#### What you are asked to do:
Exactly reproduce the lines from the one containing "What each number" through the last line of the data, both ends included, leaving out pictures.

Content starts

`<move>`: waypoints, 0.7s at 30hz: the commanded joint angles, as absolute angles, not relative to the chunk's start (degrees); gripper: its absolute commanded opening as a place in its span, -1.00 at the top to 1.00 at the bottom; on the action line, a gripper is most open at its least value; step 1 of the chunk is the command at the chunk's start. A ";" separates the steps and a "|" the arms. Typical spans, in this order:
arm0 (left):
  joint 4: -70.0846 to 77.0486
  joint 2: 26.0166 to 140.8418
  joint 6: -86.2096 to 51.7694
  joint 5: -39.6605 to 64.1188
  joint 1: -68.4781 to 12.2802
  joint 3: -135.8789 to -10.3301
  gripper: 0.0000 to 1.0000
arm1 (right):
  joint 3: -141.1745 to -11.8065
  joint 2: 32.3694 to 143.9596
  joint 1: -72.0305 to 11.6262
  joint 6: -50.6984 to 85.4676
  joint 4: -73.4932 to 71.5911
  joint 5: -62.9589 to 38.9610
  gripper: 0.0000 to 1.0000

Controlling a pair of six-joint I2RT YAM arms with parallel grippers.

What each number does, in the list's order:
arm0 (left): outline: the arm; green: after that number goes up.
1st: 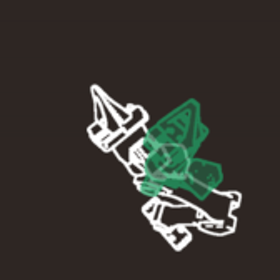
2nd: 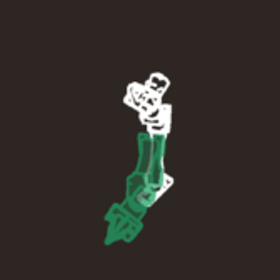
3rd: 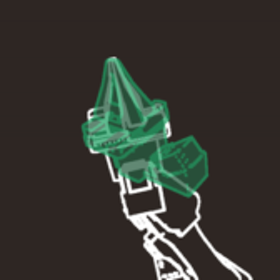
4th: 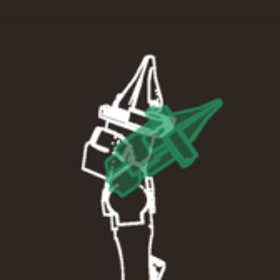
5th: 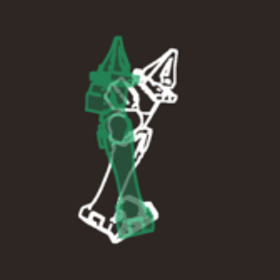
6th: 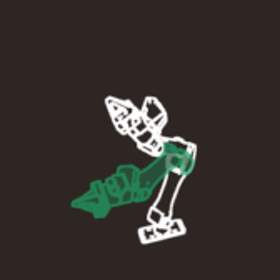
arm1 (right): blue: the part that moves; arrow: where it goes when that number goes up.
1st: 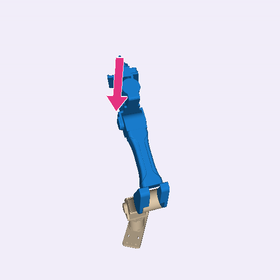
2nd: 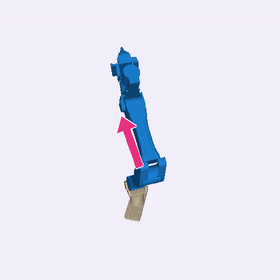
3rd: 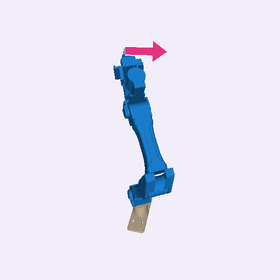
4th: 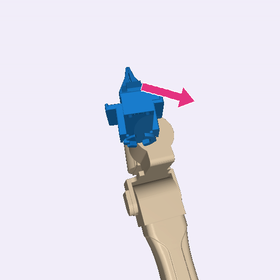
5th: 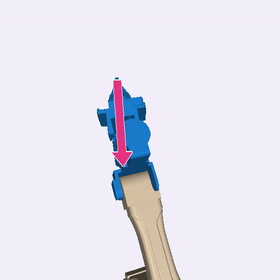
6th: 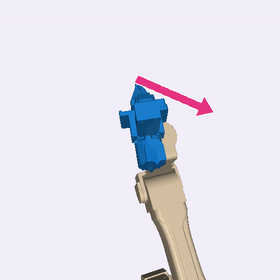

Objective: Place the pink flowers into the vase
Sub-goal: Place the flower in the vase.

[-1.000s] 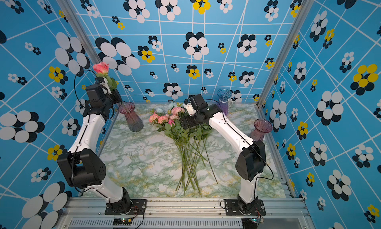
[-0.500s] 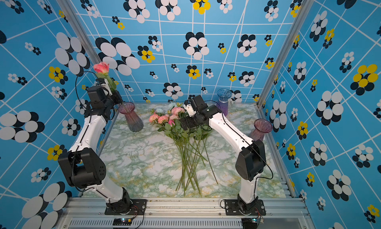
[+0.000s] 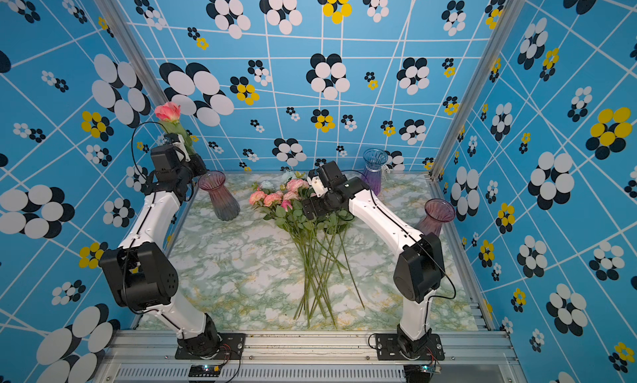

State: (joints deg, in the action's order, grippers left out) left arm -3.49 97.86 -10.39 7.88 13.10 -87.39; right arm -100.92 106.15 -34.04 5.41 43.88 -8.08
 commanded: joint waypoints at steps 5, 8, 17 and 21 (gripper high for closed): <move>-4.33 98.79 -9.45 6.77 13.12 -87.46 0.69 | -100.02 104.88 -33.66 6.70 43.21 -8.51 -0.98; -4.22 98.48 -9.46 6.86 13.12 -87.04 0.69 | -99.43 104.51 -33.66 6.79 43.14 -8.22 -0.99; -4.76 95.23 -9.51 6.62 13.16 -84.34 0.43 | -94.57 104.79 -33.50 7.71 44.51 -5.63 -0.86; -5.20 92.53 -9.60 6.29 12.92 -82.15 0.19 | -92.88 105.87 -33.39 8.69 44.01 -8.51 -0.60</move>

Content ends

#### Result below:
What each number does, in the list's order:
arm0 (left): outline: the arm; green: after that number goes up.
1st: 
2nd: 
3rd: 
4th: 
5th: 
6th: 
arm1 (right): blue: the part that moves; arrow: where it goes when that number goes up.
1st: 
2nd: 
3rd: 
4th: 
5th: 
6th: 

Objective: Place the pink flowers into the vase
Sub-goal: Place the flower in the vase.

[-1.000s] 
[-0.500s] 
[+0.000s] 

State: (joints deg, in the action's order, grippers left out) left arm -3.49 97.86 -10.39 7.88 13.10 -87.39; right arm -100.92 106.15 -34.04 5.41 43.88 -8.08
 commanded: joint waypoints at steps 5, 8, 17 and 21 (gripper high for closed): <move>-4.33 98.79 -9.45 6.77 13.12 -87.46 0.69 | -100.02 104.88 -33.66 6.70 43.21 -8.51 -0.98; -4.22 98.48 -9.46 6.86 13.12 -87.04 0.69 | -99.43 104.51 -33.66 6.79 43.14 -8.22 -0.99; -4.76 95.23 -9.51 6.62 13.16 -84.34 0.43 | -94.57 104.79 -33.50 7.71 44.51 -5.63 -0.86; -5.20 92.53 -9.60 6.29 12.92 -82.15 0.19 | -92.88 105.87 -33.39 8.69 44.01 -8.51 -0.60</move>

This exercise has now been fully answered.